With the advent of the start of the second semester of my children’s School down here in Peru, the high school that my eldest attends has implemented a new policy. The School’s administration highly, highly, highly encouraged that every student bring a laptop to school. The School can’t mandate that every family shell out $$$ to purchase a laptop, but the head pooh-bahs of the School made it clear that any child sans a portable PC would probably suffer in their educational pursuits.

I had my reservations about letting high schoolers loose at school with computers hooked up to the Wild Wild West of the Internet. Yes, the School IT Wizards assured me that the educational facility had appropriate filters set up on their firewalls which was probably as useless against tech-savvy teens as this fence was.

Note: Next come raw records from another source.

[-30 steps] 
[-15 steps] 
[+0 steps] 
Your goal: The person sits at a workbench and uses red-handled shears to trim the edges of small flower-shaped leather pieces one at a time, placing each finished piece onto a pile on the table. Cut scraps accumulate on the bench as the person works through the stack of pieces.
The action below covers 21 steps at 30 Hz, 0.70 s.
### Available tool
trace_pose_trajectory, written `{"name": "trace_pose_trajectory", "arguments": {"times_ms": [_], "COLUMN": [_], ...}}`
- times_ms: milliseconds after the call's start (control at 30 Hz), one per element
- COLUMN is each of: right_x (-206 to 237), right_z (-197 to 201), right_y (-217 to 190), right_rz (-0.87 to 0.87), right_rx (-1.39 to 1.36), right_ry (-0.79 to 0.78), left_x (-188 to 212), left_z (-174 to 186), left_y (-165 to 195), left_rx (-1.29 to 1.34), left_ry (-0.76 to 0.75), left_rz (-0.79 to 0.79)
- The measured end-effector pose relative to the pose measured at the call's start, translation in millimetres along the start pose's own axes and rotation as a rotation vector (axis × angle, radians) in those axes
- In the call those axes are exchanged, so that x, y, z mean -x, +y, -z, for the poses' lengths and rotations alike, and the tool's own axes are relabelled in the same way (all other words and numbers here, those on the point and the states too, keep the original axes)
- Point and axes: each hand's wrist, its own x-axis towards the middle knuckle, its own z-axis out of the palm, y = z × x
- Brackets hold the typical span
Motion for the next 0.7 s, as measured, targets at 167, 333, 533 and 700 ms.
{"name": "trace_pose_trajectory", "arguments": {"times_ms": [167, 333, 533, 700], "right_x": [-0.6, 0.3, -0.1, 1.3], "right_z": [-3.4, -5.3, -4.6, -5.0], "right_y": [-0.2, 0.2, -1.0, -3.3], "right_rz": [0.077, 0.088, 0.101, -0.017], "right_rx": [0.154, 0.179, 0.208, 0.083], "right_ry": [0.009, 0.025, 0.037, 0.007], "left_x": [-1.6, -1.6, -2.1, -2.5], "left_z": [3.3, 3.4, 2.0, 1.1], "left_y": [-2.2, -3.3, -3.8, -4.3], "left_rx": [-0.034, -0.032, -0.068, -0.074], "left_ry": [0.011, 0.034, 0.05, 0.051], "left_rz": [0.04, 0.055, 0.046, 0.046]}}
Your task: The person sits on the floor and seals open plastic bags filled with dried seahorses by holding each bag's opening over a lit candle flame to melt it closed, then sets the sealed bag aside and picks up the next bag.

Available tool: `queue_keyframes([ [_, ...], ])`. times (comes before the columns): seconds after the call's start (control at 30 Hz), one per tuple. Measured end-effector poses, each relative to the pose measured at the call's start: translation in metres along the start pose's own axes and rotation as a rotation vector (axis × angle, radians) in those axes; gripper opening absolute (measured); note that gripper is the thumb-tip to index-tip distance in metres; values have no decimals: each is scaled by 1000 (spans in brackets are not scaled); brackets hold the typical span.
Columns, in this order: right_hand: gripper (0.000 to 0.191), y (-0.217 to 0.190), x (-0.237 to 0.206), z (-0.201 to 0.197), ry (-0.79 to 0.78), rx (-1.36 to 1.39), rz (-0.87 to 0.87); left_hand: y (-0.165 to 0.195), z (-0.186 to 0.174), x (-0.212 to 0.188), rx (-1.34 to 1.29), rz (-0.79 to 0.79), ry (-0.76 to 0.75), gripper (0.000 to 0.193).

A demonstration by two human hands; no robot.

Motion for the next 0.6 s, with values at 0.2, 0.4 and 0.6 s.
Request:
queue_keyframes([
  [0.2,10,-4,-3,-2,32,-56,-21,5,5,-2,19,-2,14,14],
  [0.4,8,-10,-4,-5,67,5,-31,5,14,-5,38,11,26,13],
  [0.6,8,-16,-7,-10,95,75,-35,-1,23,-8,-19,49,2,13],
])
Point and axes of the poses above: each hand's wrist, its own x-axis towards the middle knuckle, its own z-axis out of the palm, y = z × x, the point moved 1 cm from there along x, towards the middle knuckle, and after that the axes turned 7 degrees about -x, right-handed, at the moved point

I had my reservations about letting high schoolers loose at school with unlimited access to Facebook and Twitter. If you thought that passing notes was a distraction at school, I can only imagine that allowing high schoolers unfettered access to social media would be as distracting as a room full of laser pointers to a cat.

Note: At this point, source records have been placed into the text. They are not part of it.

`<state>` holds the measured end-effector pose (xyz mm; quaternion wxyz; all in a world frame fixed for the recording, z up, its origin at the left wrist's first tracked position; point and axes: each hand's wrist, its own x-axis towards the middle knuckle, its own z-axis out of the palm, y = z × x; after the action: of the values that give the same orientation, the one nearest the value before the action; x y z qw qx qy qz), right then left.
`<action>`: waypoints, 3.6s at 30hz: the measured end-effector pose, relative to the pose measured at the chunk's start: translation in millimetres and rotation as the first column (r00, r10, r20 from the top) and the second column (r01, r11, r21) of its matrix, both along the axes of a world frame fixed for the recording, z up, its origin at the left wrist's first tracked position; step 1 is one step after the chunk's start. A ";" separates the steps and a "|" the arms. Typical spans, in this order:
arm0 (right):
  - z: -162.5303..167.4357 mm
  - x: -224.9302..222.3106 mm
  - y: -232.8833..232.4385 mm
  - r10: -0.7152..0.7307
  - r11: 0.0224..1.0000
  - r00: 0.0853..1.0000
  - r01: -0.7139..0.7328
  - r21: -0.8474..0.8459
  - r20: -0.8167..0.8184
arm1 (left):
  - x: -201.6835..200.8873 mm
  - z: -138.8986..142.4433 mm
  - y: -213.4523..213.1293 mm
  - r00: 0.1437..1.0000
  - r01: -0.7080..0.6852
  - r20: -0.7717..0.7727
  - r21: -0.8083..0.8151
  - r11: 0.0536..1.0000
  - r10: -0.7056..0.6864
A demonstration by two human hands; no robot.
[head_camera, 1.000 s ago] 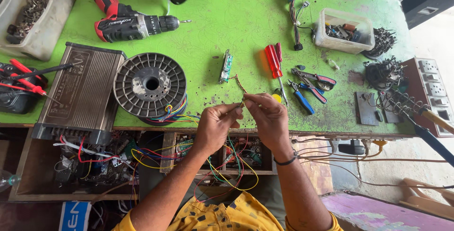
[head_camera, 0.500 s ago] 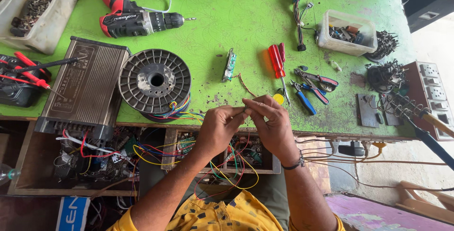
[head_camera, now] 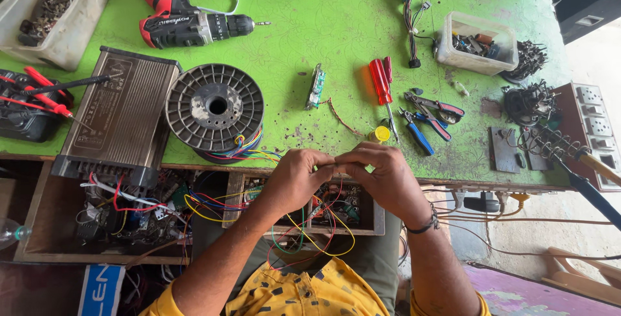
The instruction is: The person strips the insulation from several colored wires using pliers, then solders the exposed wire ends to a small circuit board using a soldering iron and solder. The person works at a cluttered workbench with various tools and electronic components.
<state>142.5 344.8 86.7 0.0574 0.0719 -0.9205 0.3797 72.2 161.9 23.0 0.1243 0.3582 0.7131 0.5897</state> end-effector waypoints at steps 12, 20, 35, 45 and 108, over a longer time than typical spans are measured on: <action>-41.0 -72.2 53.4 -0.119 0.950 0.972 0.170 -0.261 0.201 | -11.8 -62.0 13.5 0.836 -0.161 0.548 0.200 0.967 0.026; -63.8 -110.9 58.1 -0.139 0.980 0.976 0.160 -0.120 0.168 | -9.8 -64.3 -6.6 0.912 0.011 0.410 -0.060 0.998 0.015; -63.5 -83.2 82.5 -0.289 0.957 0.946 0.281 -0.073 -0.148 | 8.8 -76.7 -9.9 0.785 -0.217 0.611 0.114 0.969 0.104; -33.2 -53.1 190.1 -0.352 0.735 0.916 0.140 0.664 0.195 | -7.3 -78.4 -12.3 0.862 -0.168 0.508 0.288 0.943 -0.002; -61.5 34.5 155.7 -0.441 0.681 0.871 0.482 0.552 -0.217 | -56.3 -55.3 4.1 0.918 0.039 0.395 0.018 0.999 -0.043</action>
<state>177.0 500.5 25.2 0.1564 -0.1355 -0.9773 0.0454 15.9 165.9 -32.3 0.2760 0.2473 0.6629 0.6505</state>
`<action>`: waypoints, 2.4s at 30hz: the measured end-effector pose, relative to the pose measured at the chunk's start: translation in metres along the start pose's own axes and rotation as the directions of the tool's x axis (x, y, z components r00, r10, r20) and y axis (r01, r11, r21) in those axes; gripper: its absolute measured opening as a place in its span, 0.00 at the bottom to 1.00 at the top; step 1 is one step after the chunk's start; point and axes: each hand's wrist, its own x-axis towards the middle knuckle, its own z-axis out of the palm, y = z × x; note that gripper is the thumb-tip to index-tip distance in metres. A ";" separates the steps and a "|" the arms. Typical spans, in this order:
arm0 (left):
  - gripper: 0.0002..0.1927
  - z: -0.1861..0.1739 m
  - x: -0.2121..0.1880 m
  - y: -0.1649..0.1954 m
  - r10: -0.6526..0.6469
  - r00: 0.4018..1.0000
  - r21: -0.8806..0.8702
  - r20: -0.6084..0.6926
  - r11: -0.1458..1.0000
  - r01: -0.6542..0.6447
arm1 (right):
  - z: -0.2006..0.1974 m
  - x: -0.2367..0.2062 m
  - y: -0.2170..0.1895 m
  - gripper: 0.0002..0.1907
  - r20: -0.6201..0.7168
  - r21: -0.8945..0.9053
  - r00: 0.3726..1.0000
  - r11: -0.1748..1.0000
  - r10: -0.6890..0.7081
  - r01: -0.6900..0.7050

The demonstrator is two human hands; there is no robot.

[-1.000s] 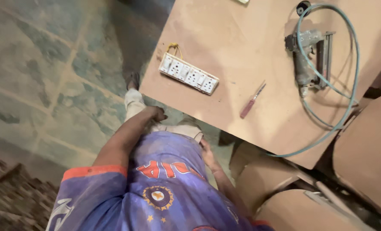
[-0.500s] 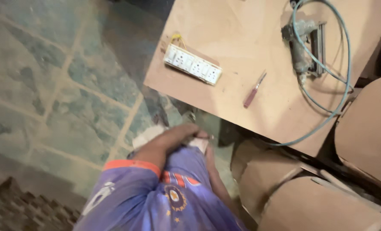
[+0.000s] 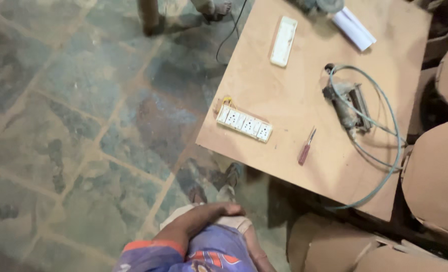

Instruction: The person disassembles a multi-gang electrical socket, removes the cover, and manipulates the internal wiring. They reassemble the socket, place it on a table, and measure it with a ruler.

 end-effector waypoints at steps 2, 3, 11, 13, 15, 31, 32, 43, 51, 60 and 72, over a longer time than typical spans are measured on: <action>0.24 -0.001 -0.003 -0.001 0.017 0.999 -0.019 -0.037 1.000 -0.018 | 0.001 0.001 -0.005 0.21 0.041 -0.053 0.999 0.999 -0.009 0.011; 0.23 0.000 -0.003 -0.002 0.026 0.998 -0.019 -0.055 0.999 -0.027 | 0.000 0.001 -0.007 0.21 0.068 -0.086 0.998 0.996 -0.016 0.022; 0.22 0.009 0.006 -0.019 0.315 0.948 0.312 -0.043 0.906 -0.287 | -0.012 0.003 -0.007 0.22 0.168 -0.221 0.985 0.972 -0.046 0.083; 0.22 0.010 0.003 -0.018 0.261 0.962 0.340 -0.085 0.915 -0.218 | -0.013 0.002 -0.008 0.22 0.171 -0.224 0.983 0.970 -0.059 0.097; 0.23 0.010 -0.002 -0.011 0.174 0.973 0.186 -0.152 0.972 -0.145 | -0.013 0.000 -0.010 0.23 0.163 -0.223 0.984 0.969 -0.071 0.107; 0.33 0.024 0.007 0.004 -0.015 0.993 0.118 0.116 0.993 0.001 | -0.041 -0.025 0.002 0.27 0.043 -0.296 0.965 0.919 -0.258 0.259; 0.34 0.022 0.007 0.004 -0.073 0.989 0.112 0.130 0.992 0.058 | -0.045 -0.027 0.003 0.27 0.032 -0.319 0.960 0.907 -0.279 0.275; 0.35 0.017 0.016 0.002 -0.164 0.968 0.369 0.192 0.926 0.083 | -0.043 -0.048 0.005 0.32 -0.105 -0.066 0.944 0.949 -0.313 0.308; 0.30 0.027 0.024 0.024 -0.051 0.963 0.512 0.265 0.854 -0.095 | -0.031 -0.039 0.001 0.29 -0.520 0.455 0.853 0.830 -0.045 0.322; 0.25 0.013 0.031 0.052 -0.031 0.969 0.651 0.245 0.746 -0.140 | -0.085 -0.046 -0.001 0.16 -0.588 0.637 0.704 0.765 0.399 0.098; 0.23 -0.050 0.066 0.113 0.336 0.872 -0.442 -0.357 0.761 -0.474 | -0.218 0.051 -0.062 0.22 -0.291 0.464 0.933 0.822 -0.212 0.331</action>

However, I had my reservations turned around as I was shown the utility of having the kids in classrooms be equipped with laptops. On a particular day in March, my eldest stayed home from school because he wasn’t feeling well. As it happened, on this day, his Social Studies teacher was giving an important lecture about an upcoming assignment. Now my son knew when his class was so he fired up his laptop, started up Skype, called one of his classmates, and my eldest was able to videoconference into the class and hear and see the whole lecture.

Genius, I dare say…genius.

Educate Like It’s 2009…or 2003

Day 385 – August 10, 2012

In a previous life, I worked as a software tester. My basic job description was to find errors and discrepancies in software applications that other people had worked on. My employment raison d’etre was that I (and others like me) would find the bugs before the actual users of the system would. With that as my background, I am always tickled when discrepancies make it through a company’s quality assurance process and wind up in front of the users.

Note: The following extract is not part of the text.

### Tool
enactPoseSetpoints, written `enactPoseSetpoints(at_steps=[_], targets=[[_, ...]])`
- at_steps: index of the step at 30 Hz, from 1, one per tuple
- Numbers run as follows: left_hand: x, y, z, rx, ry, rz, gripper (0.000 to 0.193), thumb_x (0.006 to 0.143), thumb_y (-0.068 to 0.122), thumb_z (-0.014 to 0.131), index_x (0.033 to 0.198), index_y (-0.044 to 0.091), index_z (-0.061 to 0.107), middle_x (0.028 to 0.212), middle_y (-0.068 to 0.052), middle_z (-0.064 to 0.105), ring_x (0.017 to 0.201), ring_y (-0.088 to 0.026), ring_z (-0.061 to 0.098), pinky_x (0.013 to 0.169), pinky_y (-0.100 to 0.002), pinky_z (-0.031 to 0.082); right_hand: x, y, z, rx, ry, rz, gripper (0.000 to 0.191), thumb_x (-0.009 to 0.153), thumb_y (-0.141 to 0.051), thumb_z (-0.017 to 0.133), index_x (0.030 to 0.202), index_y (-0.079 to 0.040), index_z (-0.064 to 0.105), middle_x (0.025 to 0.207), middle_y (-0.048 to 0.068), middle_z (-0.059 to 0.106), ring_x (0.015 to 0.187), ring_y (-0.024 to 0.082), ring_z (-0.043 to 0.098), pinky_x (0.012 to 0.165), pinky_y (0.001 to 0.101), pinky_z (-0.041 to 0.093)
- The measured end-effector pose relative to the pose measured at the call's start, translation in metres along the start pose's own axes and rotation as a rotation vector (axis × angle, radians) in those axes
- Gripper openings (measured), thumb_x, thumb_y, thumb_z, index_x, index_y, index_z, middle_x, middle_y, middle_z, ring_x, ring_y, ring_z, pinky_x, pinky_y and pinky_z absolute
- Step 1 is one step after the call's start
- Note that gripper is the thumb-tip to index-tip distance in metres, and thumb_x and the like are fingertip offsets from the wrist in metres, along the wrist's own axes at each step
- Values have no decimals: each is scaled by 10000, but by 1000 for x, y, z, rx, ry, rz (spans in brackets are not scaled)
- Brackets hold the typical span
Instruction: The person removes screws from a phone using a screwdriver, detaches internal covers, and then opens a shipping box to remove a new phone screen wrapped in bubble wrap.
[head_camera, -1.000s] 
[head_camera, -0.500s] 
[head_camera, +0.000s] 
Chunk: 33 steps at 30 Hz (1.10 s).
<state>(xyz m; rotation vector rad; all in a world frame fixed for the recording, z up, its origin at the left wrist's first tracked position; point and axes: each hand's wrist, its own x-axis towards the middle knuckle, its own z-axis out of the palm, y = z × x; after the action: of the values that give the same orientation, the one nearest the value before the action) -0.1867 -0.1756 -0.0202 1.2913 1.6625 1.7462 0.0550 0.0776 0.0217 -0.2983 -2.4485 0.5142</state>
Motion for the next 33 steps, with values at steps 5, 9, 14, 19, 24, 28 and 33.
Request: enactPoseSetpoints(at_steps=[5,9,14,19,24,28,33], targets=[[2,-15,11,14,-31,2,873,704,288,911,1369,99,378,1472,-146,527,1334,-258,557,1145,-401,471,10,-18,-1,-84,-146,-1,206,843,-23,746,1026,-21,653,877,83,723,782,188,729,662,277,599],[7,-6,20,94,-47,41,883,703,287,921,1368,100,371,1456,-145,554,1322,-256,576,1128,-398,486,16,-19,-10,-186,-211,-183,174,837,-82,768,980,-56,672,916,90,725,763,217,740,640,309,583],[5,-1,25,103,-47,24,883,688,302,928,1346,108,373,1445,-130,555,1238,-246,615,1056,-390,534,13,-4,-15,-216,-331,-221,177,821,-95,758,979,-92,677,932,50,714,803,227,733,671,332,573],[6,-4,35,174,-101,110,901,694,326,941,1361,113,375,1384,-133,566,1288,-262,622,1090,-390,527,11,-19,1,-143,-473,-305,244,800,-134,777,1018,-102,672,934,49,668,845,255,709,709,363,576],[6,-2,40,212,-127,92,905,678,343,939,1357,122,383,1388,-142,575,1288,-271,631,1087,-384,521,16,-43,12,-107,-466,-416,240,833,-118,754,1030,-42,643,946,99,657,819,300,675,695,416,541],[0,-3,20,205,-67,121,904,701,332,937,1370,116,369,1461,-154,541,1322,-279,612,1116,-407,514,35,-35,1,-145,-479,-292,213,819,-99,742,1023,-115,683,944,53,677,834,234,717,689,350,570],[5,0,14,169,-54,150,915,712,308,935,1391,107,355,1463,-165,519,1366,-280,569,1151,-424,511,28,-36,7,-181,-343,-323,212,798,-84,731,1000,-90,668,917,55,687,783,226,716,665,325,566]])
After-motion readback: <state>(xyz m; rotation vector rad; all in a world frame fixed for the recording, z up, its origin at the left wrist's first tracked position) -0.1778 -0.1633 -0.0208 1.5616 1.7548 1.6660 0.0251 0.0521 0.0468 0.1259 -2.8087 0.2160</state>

This predisposition of mine predates my employment in the information technology world as – way back when in 1983 – I wrote a letter to NBC News explaining to them that their globe in the opening credits of the nightly news program was spinning the wrong way. I received a lovely response (sadly, not from Tom Brokaw himself) from the folks at 30 Rockefeller Center saying they knew what they were doing and that their globe rotation was a version of artistic license.

Their response was bogus as they did change the graphic in 1984.

Back to this century and I could not help but laugh when I saw the student planners both of my boys came home with after their first days of school. These planners, provided by the School, are books and they are wonderful tools to help the kids organize their homework. However, there was a slight issue with the dates in the planner.

Crop of School planner - August 2012

Monday, August 17, 2012?

Crop of School Planner - October

Thursday, October 22, 2012?

If you take a moment at look at your calendar for 2012, you will notice that the second Monday in August is the 13th, not the 17th. August 17, 2012, lands on a Friday. Likewise, October 22, 2012, falls on a Monday, not on a Thursday.

It appears that the School accidentally took the format from a 2009 calendar and pasted 2012 where the year would go.

Oops!

It becomes even stranger because for the month of September, one page looks like this…

Crop of School Planner - September

September 8, 2012?

The eighth of the ninth month in 2012 is on Saturday, not Monday. The last time 9/8 was on a Monday was in 2003.

So it now appears that the School took two different calendar year formats and mashed them into a 2012 calendar.

Someone over at the publishing company’s quality assurance department was asleep at the switch, which perhaps is a perfect opportunity for me to seek employment there.

The end to this story is that the School requested that the kids return their planners so they can be fixed. I’m curious to see what the remedy will be and will it be easier or harder than making the globe turn the other way.